> [TASK DESCRIPTION] In the records that follow, the lines from the one containing "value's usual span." to the one containing "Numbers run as", inclusive, are to be given again exactly.

(Data items)
[Start of section]

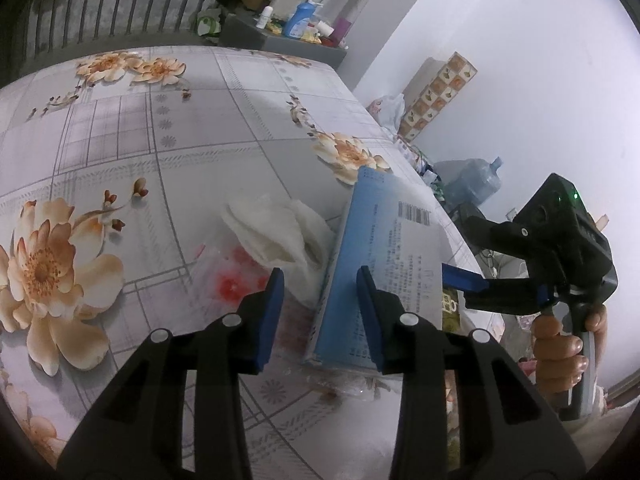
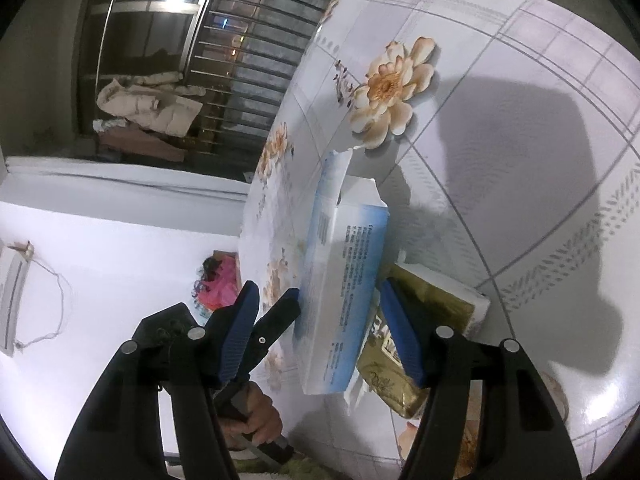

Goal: Collect trash
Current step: 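Grasp the blue-white box with the right tool while the left tool grasps the gold LC packet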

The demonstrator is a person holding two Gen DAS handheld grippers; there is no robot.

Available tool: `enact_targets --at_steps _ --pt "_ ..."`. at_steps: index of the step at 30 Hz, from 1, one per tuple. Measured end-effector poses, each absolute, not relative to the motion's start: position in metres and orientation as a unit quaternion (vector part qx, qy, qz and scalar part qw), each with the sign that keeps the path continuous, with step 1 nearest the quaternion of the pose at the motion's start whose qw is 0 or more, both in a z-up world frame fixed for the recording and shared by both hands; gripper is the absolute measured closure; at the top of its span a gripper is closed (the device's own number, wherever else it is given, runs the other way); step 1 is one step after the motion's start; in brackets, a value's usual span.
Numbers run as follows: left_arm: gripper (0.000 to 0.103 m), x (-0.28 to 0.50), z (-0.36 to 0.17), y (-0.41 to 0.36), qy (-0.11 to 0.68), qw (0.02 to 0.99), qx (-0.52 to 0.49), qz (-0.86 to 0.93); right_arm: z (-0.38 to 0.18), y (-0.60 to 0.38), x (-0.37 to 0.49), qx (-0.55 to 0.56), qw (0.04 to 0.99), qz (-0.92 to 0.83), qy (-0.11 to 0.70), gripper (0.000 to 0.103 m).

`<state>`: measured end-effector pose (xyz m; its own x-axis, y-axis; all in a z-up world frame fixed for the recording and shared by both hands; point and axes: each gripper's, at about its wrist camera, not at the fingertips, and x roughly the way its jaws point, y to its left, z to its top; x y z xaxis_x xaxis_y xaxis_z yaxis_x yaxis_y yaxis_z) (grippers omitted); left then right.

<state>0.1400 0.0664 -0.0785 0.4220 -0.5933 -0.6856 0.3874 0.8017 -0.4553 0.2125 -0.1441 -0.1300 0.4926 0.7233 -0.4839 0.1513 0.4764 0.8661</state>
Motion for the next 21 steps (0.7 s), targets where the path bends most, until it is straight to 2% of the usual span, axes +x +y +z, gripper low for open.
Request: enact_targets --at_steps 19,21 --pt "0.068 0.139 -0.079 0.073 0.442 0.836 -0.125 -0.300 -0.119 -0.113 0.228 0.361 0.781 0.171 0.479 0.041" --pt "0.068 0.138 -0.079 0.075 0.440 0.837 -0.125 -0.300 -0.118 -0.112 0.227 0.353 0.787 0.165 0.478 0.054"
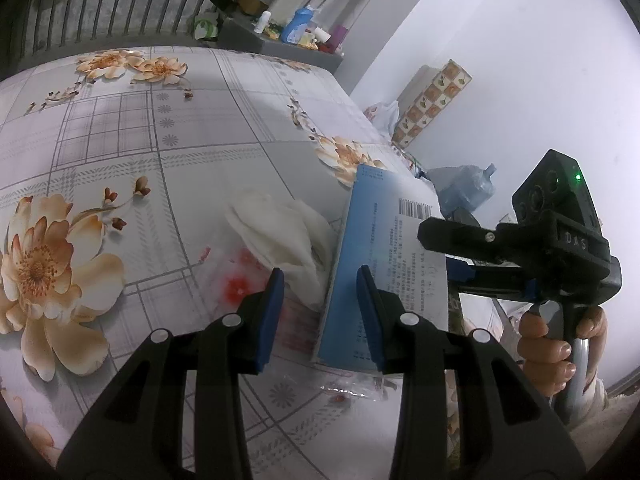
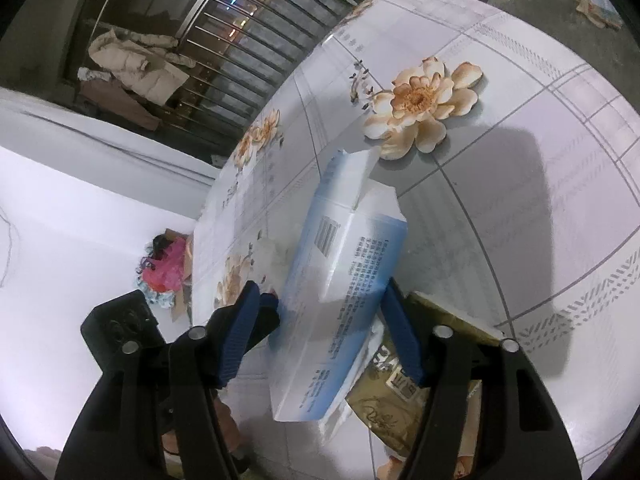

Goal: Collect trash
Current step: 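Grasp the blue-white box with the right tool while the left tool grasps the gold LC packet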

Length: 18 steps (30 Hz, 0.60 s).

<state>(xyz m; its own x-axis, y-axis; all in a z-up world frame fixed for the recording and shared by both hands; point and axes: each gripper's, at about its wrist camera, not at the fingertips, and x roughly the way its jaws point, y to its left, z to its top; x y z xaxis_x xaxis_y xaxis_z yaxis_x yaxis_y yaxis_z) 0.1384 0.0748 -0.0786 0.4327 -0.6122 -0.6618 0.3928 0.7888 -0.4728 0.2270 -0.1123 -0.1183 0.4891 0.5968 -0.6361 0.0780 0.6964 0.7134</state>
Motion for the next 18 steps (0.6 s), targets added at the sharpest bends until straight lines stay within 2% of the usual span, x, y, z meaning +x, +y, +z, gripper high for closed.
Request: enact_targets --at_steps 2,3,7,18 --pt "0.068 0.139 -0.078 0.076 0.438 0.839 -0.124 -0.297 -0.121 -0.115 0.226 0.358 0.788 0.157 0.477 0.066" --pt "0.068 0.139 -0.077 0.076 0.439 0.840 -0.122 -0.295 -0.122 -0.117 0.225 0.365 0.785 0.159 0.474 0.067" --pt "0.072 0.139 -0.067 0.073 0.432 0.847 -0.103 -0.290 -0.118 -0.123 0.220 0.382 0.787 0.174 0.452 0.070" --pt "0.070 0.126 -0.018 0.034 0.383 0.849 -0.074 -0.356 -0.099 -0.188 0.182 0.465 0.772 0.221 0.373 0.071"
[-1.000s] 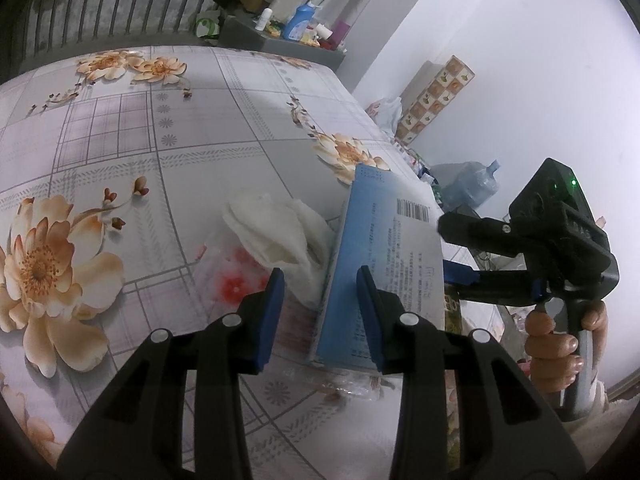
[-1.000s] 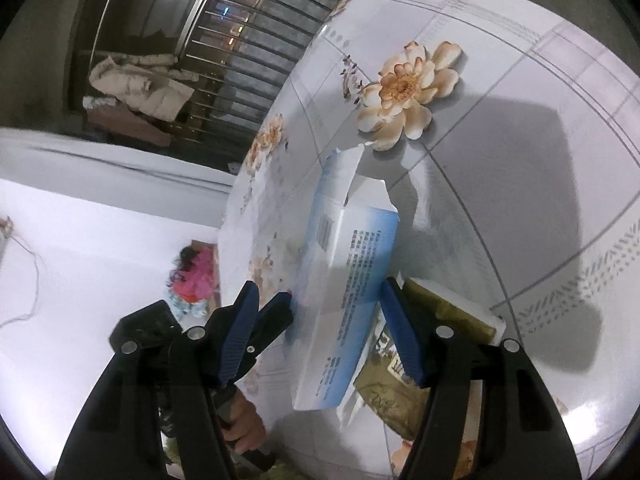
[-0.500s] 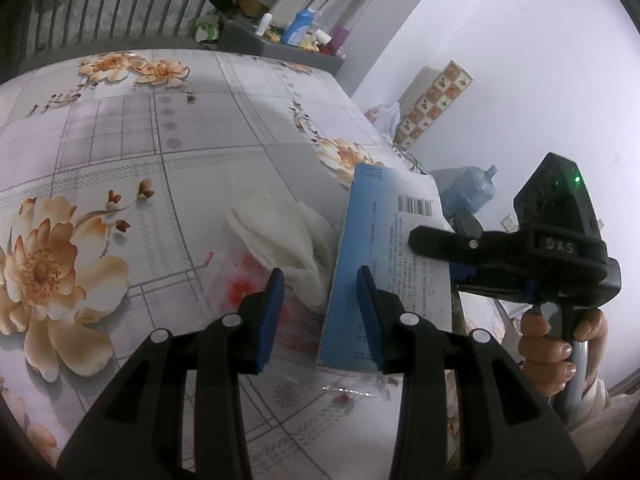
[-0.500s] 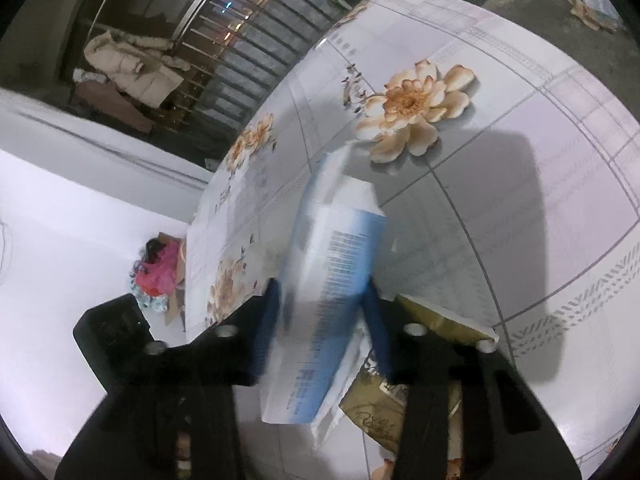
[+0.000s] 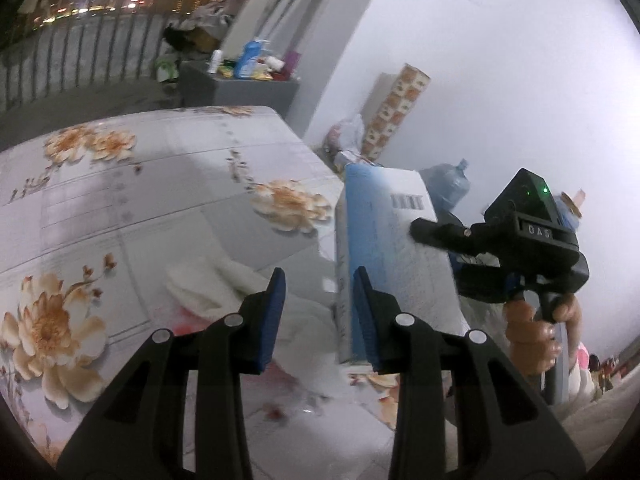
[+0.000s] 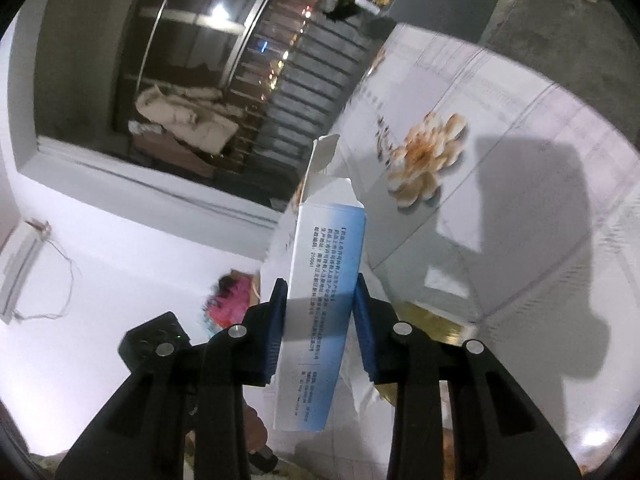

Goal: Collect trash
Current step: 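Grasp the blue-white box with the right tool while the left tool grasps the gold LC packet, then carry the blue-white box and gold packet over the blue wastebasket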

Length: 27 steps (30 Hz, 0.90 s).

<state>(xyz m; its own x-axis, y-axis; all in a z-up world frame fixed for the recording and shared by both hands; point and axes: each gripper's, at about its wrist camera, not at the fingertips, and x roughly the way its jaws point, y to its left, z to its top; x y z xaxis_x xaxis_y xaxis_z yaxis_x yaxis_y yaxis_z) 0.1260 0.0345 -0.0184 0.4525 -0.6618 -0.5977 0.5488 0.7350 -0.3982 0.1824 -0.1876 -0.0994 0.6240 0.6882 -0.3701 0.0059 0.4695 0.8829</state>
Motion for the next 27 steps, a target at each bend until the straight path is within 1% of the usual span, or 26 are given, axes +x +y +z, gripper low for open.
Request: enact_targets --at_steps 5,10,13,17,19,22,27 --pt "0.069 0.123 -0.024 0.012 0.402 0.835 -0.054 -0.373 -0.100 -0.226 0.152 0.478 0.772 0.211 0.362 0.071" --pt "0.059 0.120 -0.034 -0.010 0.423 0.820 -0.028 -0.385 -0.108 -0.253 0.127 0.474 0.772 0.193 0.377 0.071" --pt "0.056 0.118 -0.041 -0.021 0.433 0.815 -0.007 -0.384 -0.113 -0.255 0.119 0.460 0.773 0.180 0.398 0.071" --pt "0.055 0.118 -0.047 -0.027 0.443 0.812 0.009 -0.381 -0.124 -0.246 0.128 0.437 0.772 0.156 0.434 0.071" --pt "0.053 0.116 -0.049 -0.026 0.446 0.810 0.015 -0.380 -0.130 -0.239 0.137 0.432 0.769 0.151 0.446 0.071" --pt "0.048 0.112 -0.052 -0.024 0.451 0.808 0.027 -0.378 -0.135 -0.232 0.147 0.437 0.763 0.161 0.448 0.071" --pt "0.048 0.110 -0.055 -0.025 0.455 0.804 0.034 -0.381 -0.135 -0.233 0.149 0.435 0.764 0.163 0.447 0.071"
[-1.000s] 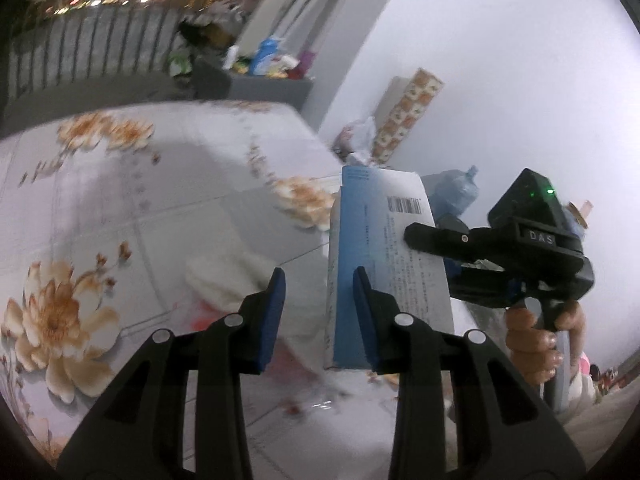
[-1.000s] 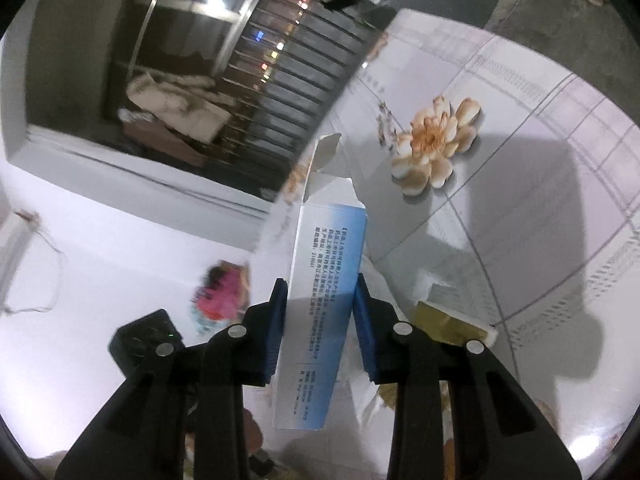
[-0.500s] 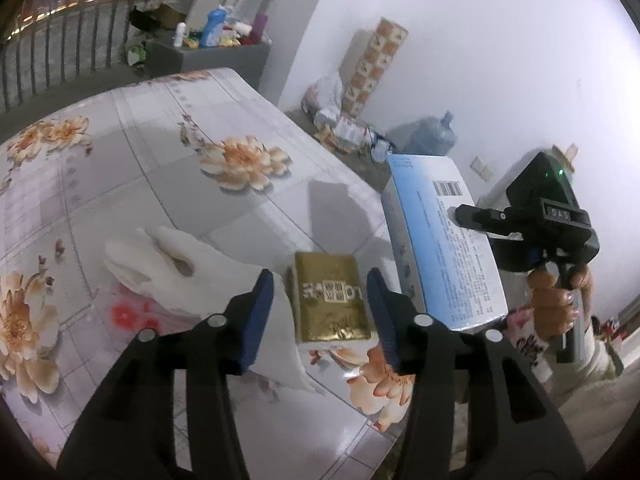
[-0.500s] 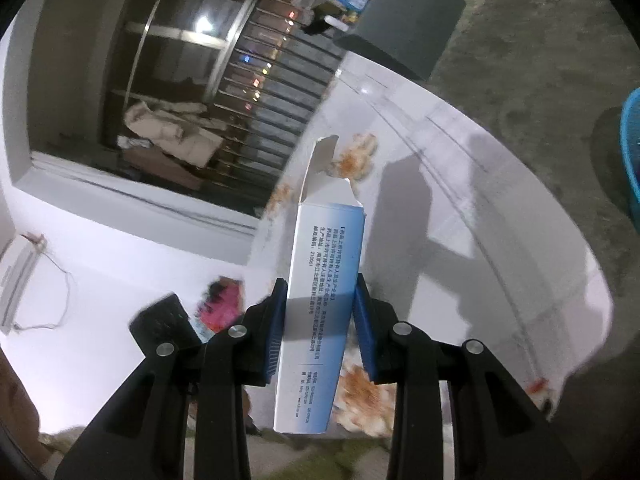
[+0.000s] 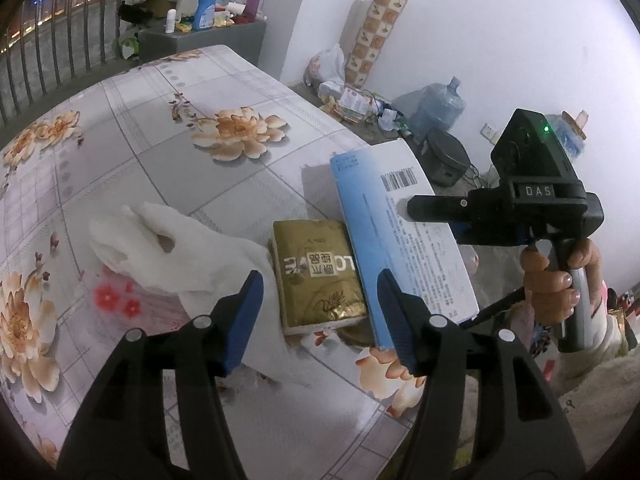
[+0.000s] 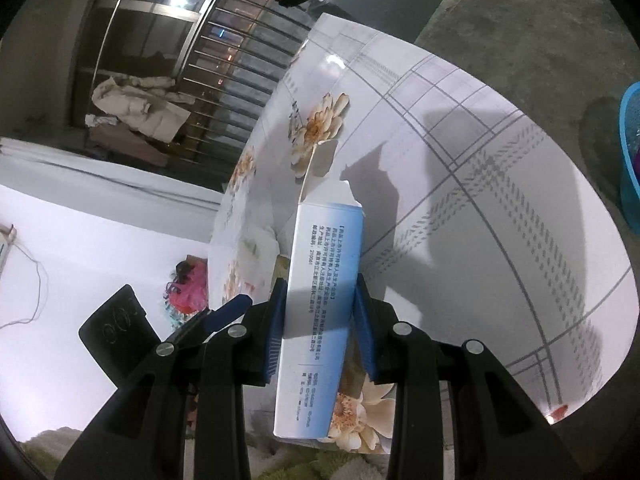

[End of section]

> [TASK OUTPUT]
Available tool: `enact_targets --at_steps _ --pt "_ ..."`. at_steps: index of the step at 30 Hz, from 1, one per tuple. Measured end-effector poses, each absolute, not relative to the motion's start: position in metres and orientation as a unit quaternion (vector part qx, qy, qz and scalar part qw), each with the sign that keeps the path continuous, with step 1 nearest the quaternion of the pose at the motion's start whose qw is 0 or more, both in a z-up world frame fixed for the recording and shared by both hands; gripper is the absolute measured closure; at the top of its span a gripper is closed (the device's own number, wherever else it is given, runs the other way); step 1 is one step after the motion's start; in brackets, a value's usual span.
Numbers run as follows: left_arm: gripper (0.000 to 0.103 m), x (-0.28 to 0.50), z (-0.36 to 0.17), y (-0.41 to 0.36), qy (-0.11 to 0.68), qw (0.02 to 0.99), qx (-0.52 to 0.49), qz (-0.86 to 0.93); right_arm: z (-0.38 to 0.18), y (-0.60 to 0.38), x (-0.37 to 0.49), qx (-0.55 to 0.56), qw (0.04 to 0.99), qz (-0.92 to 0.83), qy (-0.11 to 0.70), gripper (0.000 to 0.103 m).

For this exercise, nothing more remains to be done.